– А Алисия может пойти с нами?

– Нет. В этом и состоит смысл вечера.

– Почему?

– Потому что ты с ней проводишь слишком много времени.

– Почему это тебя напрягает?

– Это нездорово.

Это правда, что я сейчас мало гуляю, но она имеет в виду нечто другое. Хотя я не знаю, что конкретно.

– Что это значит – нездорово?

– Ты забросил все на свете.

– Что именно?

– Друзей. Уроки. Семью. Скейтинг… Все. Жизнь.

Все было совершенно наоборот, потому что жизнь моя только и начиналась, когда я был с Алисией. А все, что она перечислила, – это было только ожидание.

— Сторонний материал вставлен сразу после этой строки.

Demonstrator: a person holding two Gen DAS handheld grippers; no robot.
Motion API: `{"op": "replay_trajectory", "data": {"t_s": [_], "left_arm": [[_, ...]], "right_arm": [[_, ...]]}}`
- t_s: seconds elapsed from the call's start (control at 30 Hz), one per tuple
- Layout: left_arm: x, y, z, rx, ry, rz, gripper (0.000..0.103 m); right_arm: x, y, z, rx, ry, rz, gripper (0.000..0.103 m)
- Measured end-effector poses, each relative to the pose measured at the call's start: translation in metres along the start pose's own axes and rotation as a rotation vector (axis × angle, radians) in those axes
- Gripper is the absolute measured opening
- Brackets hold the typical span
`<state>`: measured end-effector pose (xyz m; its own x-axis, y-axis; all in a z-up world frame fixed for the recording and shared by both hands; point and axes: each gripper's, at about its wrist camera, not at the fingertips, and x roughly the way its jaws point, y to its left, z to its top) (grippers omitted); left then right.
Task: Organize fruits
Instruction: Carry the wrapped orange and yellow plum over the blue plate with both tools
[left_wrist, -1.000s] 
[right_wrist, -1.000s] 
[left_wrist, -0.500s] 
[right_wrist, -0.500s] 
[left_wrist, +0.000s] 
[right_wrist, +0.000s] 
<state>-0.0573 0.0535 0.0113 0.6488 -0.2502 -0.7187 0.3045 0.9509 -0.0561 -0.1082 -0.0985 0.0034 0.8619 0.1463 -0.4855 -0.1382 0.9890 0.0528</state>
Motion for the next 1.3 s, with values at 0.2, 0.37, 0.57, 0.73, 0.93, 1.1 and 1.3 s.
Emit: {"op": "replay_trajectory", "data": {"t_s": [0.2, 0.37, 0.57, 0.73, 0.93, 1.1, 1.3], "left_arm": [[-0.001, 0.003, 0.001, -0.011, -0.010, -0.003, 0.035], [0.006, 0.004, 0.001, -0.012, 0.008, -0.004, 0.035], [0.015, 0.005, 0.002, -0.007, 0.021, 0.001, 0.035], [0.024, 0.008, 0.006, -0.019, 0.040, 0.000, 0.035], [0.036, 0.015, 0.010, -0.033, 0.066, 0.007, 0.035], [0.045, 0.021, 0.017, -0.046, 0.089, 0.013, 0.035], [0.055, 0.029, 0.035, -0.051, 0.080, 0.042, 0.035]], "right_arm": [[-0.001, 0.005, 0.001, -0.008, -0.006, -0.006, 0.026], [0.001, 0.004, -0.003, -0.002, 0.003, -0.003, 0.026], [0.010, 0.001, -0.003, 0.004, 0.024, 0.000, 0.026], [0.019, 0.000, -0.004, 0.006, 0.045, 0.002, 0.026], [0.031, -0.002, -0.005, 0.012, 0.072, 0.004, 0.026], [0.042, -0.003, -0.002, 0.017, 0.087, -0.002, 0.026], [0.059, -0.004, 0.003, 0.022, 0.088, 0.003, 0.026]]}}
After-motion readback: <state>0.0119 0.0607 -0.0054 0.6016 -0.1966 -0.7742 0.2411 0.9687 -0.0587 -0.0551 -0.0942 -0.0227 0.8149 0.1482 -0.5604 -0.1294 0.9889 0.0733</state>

– Всего один вечер, – сказала она. – Это тебя не убьет.

* * *

Да, это меня не убило. На следующее утро после похода в пиццерию и в кино я проснулся и был все еще жив. Но это походило на те пытки, о которых читаешь, будто они хуже смерти, потому что на самом деле ты предпочел бы сдохнуть. Боюсь, я недостаточно уважительно отзываюсь о тех, кто в действительности пережил подобные пытки. Но такое сравнение ближе всего. (И это, кстати, одна из причин, почему я никогда не стану военным. Я реально ужасно боюсь пыток. Я не утверждаю, что те, которые становятся военными, хотят, чтобы их истязали. Но они не могут не думать об этом, правда? Так что они должны сделать для себя выбор – или, например, сидение без работы, или вкалывание в офисе. А на мой вкус, лучше торчать в офисе, чем чтобы тебя мучили. Только не поймите неправильно. Я не хотел бы трудиться на скучной работе, типа снова и снова делать фотокопии листа бумаги, изо дня в день, пока не помру. Но это куда приятнее, чем зажженная сигарета в глаз. Это не мой выбор.)

Несколько недель подряд было достаточно тяжело просыпаться каждое утро и знать, что увижусь с ней только вечером, после школы. Это была мука мученическая. Как будто ногти у тебя вырывают один за другим. Но в тот день, когда мы ходили с мамой в пиццерию, я проснулся с мыслью, что не увижу ее ДО ЗАВТРАШНЕГО ВЕЧЕРА, и это было скорее похоже на ту пытку, описание которой Райан Бриггс скачал из Интернета. Я особенно не вдавался в подробности, но она заключалась в травле собаками на яйца – не куриные, само собой. У меня до сих пор холодок бежит по спине, когда я об этом вспоминаю.

Отлично, не видеть Алисию сорок восемь часов – это не то что тебе твои яйца… Но это все равно что не дышать. Или дышать поверхностно, будто в твоем баллоне не хватает кислорода. Все это время я не мог сделать полноценного вдоха и даже начал паниковать немного – ну, как если ты на морском дне, на поверхность выбираться долго, а кругом плавают акулы… Ну и все такое. Нет, не совсем то. Собак не было, и ничего такого, и акул не было. За акулу могла бы сойти мама, но это слишком натянутое сравнение. Она просто хотела купить мне пиццу. Она не пыталась вырвать мне внутренности своими зубами. Поэтому я оборвал бы фразу на этом месте: на поверхность выбираться долго. Алисия равняется поверхность.

– Могу я позвонить? – спросил я у мамы, когда пришел домой.

– А тебе надо?

– Угу.

Да. Надо было. Иначе не сказать.

– Мы скоро уходим.

– Сейчас полпятого. Кто ест пиццу в полпятого?

– Пицца – в полпятого. Фильм – в полшестого.

– Что мы будем смотреть?

– Как насчет «Горбатой горы»?

– Да ладно!

– Что это значит: «Да ладно»?

– Так мы говорим, когда кто-то тупит или что-то в этом роде.

– И кто здесь тупит?

И тогда я понял, что она не шутит. Она действительно хочет, чтобы мы с ней вдвоем пошли и посмотрели «Горбатую гору». Мы, когда этот фильм появился, сразу начали звать одного учителя в школе Горбатый, потому что он в самом деле сутулился и все считали, что он гей.